O tratamento dos resíduos devia ter tido lugar em 2003, mas sofreu vários atrasos.O início destas obras é objectivo da Trevoeste (associação de suinicultores), que se constituiu ainda antes da construção da actual ETAR. Neste momento, os projectos e os concursos estão feitos e a realização do capital definida. Eduardo Nogueira, adjunto do presidente da Câmara de Alcobaça, refere ser sua convicção que, "no prazo de dois anos este problema estará resolvido". Ele considera especialmente importante "conseguirmos compatibilizar o económico e o ambiental, de modo a que esta solução seja também geradora de riqueza e não apenas fonte de despesa".

Actualmente, os efluentes das suiniculturas são tratados em lagoas próprias dos suinicultores. Eduardo Nogueira admite que possam existir descargas pontuais, mas considera que os suinicultores têm hoje maior preocupação em não prejudicar o ambiente. Quando se questiona o facto de existir uma ETAR em São Martinho que não tem capacidade para fazer o tratamento dos efluentes, o adjunto do presidente da autarquia de Alcobaça explica que esta apenas foi concebida para responder ao tratamento dos resíduos domésticos.

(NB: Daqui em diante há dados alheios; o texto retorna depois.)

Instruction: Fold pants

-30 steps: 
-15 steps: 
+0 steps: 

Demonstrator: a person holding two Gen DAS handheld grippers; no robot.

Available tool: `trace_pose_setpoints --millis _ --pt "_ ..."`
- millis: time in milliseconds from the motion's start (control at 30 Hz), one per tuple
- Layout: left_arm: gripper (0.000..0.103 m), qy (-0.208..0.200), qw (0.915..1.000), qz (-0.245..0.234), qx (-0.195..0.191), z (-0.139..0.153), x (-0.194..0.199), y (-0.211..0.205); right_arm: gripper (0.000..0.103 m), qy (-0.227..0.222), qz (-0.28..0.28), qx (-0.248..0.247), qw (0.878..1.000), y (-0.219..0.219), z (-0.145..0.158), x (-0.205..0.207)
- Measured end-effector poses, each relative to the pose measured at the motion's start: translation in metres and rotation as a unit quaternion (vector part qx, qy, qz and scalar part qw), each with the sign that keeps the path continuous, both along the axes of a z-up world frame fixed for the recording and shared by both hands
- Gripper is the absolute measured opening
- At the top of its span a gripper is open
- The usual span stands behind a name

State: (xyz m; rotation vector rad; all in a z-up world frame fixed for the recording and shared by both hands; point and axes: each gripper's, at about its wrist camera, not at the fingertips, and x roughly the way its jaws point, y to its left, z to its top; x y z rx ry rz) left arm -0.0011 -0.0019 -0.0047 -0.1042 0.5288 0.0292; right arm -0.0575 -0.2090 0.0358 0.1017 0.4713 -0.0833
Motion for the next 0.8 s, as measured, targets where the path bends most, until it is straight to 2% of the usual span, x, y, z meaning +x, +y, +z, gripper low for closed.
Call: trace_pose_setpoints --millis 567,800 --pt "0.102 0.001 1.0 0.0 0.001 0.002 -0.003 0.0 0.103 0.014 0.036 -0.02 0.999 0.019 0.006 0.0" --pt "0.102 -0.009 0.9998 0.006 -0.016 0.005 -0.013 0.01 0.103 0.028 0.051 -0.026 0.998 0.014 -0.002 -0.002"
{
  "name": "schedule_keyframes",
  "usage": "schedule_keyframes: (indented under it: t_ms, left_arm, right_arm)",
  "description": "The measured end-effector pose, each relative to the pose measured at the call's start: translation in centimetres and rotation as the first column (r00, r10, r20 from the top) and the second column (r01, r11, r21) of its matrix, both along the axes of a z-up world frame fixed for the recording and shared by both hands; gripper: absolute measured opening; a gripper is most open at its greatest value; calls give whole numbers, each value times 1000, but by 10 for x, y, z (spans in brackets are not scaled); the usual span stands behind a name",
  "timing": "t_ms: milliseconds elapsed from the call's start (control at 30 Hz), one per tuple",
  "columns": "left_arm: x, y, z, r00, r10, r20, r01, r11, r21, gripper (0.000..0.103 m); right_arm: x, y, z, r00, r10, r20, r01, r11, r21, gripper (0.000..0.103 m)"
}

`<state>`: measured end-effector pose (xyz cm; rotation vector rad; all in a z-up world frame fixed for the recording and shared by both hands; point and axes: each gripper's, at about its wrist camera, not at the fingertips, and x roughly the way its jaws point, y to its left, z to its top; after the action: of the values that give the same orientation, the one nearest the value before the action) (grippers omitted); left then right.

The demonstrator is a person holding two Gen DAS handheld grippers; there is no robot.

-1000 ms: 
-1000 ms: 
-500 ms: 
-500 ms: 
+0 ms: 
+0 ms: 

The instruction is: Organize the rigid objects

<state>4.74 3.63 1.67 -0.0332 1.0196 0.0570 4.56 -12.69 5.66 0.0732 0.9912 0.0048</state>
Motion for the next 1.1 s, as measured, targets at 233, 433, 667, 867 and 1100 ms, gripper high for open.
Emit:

No entanto, está prevista a sua ampliação para uma capacidade de tratamento equivalentes a uma população de 600.000 pessoas, incluindo também os efluentes suinícolas.

A ETAR de São Martinho, destinada a lidar com os efluentes domésticos e industriais continua a funcionar, estando o chamado Emissário de Alfeizerão em pleno funcionamento. Também o está o emissário submarino, que sai da ETAR, passa por debaixo das dunas e termina em alto mar, "bem longe da baía", segundo Eduardo Nogueira. O autarca refere também que vai ser montado um sistema elevatório com estação de pré-tratamento dos efluentes que têm uma carga orgânica muito forte, fazendo com que, depois de entrarem na ETAR, sejam drenados para o mar através do referido emissário.

Até 2008, Eduardo Nogueira aponta dois caminhos para ir contornando o problema da poluição: minorar os seus efeitos, o que tem vindo a ser conseguido em cooperação com os suinicultores, e acelerar as soluções não evidenciadas durante décadas.